**REQUIRED WORK:**
Find and copy each line of the data that includes "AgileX".

**PROVIDED DATA:**
────────────────────────────────────────

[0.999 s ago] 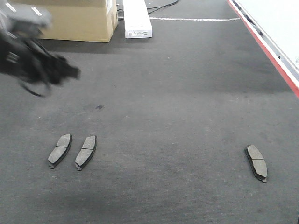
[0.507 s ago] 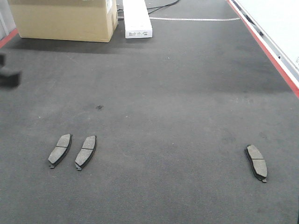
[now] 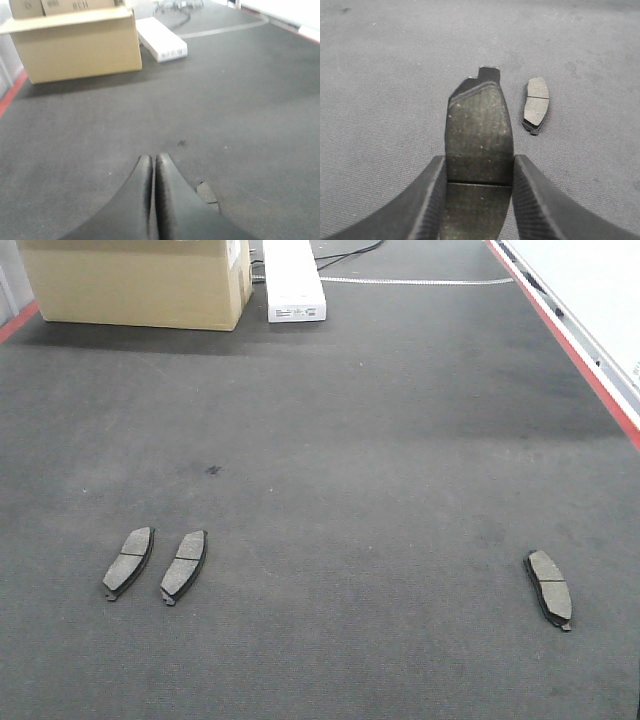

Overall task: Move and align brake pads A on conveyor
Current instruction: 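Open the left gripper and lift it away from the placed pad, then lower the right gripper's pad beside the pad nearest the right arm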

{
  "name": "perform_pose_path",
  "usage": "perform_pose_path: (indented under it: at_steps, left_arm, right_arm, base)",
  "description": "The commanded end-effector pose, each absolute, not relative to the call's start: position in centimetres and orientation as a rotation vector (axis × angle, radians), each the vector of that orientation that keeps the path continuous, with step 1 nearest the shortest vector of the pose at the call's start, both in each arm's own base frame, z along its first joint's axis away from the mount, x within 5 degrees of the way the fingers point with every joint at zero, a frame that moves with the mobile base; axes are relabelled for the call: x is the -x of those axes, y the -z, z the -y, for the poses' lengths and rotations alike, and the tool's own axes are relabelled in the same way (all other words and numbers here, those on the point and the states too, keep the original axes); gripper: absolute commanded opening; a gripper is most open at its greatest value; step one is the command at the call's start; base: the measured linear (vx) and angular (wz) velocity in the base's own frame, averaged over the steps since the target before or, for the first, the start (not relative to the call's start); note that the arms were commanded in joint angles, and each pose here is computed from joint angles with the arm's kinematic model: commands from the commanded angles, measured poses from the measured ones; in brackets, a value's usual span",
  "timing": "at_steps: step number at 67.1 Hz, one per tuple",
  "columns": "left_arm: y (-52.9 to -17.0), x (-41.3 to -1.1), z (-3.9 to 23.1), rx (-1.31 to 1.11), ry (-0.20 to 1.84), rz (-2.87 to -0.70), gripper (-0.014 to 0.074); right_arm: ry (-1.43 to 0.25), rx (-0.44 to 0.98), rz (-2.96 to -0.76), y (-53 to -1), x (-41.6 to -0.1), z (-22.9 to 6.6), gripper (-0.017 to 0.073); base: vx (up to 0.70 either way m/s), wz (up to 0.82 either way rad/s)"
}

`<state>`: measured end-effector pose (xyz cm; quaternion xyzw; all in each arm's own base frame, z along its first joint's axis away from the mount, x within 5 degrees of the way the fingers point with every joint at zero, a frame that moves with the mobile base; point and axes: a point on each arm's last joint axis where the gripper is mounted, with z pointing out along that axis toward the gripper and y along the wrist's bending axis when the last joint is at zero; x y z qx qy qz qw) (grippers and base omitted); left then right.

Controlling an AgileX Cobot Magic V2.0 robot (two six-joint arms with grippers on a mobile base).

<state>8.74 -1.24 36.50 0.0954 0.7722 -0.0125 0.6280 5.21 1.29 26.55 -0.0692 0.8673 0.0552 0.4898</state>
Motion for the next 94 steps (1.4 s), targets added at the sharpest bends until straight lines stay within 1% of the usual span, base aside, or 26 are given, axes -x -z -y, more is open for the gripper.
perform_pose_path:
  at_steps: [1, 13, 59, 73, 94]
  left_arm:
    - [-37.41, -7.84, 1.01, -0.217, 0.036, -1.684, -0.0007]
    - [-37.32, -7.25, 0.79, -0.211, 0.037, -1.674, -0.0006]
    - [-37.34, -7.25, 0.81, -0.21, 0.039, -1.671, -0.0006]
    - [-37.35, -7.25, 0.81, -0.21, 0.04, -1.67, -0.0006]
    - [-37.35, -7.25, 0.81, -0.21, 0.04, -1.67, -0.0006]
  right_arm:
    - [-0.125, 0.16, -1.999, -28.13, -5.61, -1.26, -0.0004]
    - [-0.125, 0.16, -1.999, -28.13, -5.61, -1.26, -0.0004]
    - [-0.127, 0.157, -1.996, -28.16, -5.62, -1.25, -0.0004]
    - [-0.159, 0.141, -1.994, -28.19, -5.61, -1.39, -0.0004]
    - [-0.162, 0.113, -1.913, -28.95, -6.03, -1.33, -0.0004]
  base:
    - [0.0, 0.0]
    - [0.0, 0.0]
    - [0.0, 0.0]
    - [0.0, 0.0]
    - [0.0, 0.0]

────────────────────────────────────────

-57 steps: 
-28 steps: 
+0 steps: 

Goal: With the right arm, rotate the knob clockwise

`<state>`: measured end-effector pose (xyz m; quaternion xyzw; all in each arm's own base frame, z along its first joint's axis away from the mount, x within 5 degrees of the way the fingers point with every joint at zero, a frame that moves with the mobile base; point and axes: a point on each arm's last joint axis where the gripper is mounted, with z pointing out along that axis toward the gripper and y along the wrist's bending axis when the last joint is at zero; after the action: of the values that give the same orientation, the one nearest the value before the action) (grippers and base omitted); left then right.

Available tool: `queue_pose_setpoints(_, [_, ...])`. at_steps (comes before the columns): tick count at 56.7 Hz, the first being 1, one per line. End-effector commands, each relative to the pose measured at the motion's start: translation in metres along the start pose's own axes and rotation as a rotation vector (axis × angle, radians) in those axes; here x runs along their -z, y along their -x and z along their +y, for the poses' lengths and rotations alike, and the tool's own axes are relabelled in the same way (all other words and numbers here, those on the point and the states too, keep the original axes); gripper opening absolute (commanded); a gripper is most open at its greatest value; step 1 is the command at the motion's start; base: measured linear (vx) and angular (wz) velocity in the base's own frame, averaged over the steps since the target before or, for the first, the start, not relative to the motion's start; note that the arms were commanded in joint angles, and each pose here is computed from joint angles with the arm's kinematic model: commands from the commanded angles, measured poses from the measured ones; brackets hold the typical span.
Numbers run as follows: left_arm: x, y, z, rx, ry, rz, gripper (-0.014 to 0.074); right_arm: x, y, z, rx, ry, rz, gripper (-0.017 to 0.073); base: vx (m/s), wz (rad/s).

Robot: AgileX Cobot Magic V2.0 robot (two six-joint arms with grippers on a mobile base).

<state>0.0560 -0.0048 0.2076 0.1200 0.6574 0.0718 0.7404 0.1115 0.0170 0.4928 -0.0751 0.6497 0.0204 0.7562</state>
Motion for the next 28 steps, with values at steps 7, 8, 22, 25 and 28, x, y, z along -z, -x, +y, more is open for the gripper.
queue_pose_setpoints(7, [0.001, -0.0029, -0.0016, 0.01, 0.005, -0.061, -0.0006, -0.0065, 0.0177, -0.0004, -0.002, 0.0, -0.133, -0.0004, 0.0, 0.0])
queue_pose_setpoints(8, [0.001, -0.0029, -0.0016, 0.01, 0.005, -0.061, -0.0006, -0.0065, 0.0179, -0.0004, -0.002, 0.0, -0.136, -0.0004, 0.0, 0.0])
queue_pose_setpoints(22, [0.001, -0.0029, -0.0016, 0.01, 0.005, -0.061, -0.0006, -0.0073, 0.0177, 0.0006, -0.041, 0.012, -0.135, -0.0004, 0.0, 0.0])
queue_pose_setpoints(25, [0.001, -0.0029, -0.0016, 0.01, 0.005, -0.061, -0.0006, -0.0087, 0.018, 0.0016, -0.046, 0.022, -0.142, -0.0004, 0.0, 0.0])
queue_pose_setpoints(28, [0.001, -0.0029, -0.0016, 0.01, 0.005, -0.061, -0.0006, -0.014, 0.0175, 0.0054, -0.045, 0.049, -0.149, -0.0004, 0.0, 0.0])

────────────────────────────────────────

**EXPECTED ANSWER:**
Controlling an AgileX Cobot Magic V2.0 robot (two six-joint arms with grippers on a mobile base).
Robot: AgileX Cobot Magic V2.0 robot (two six-joint arms with grippers on a mobile base).

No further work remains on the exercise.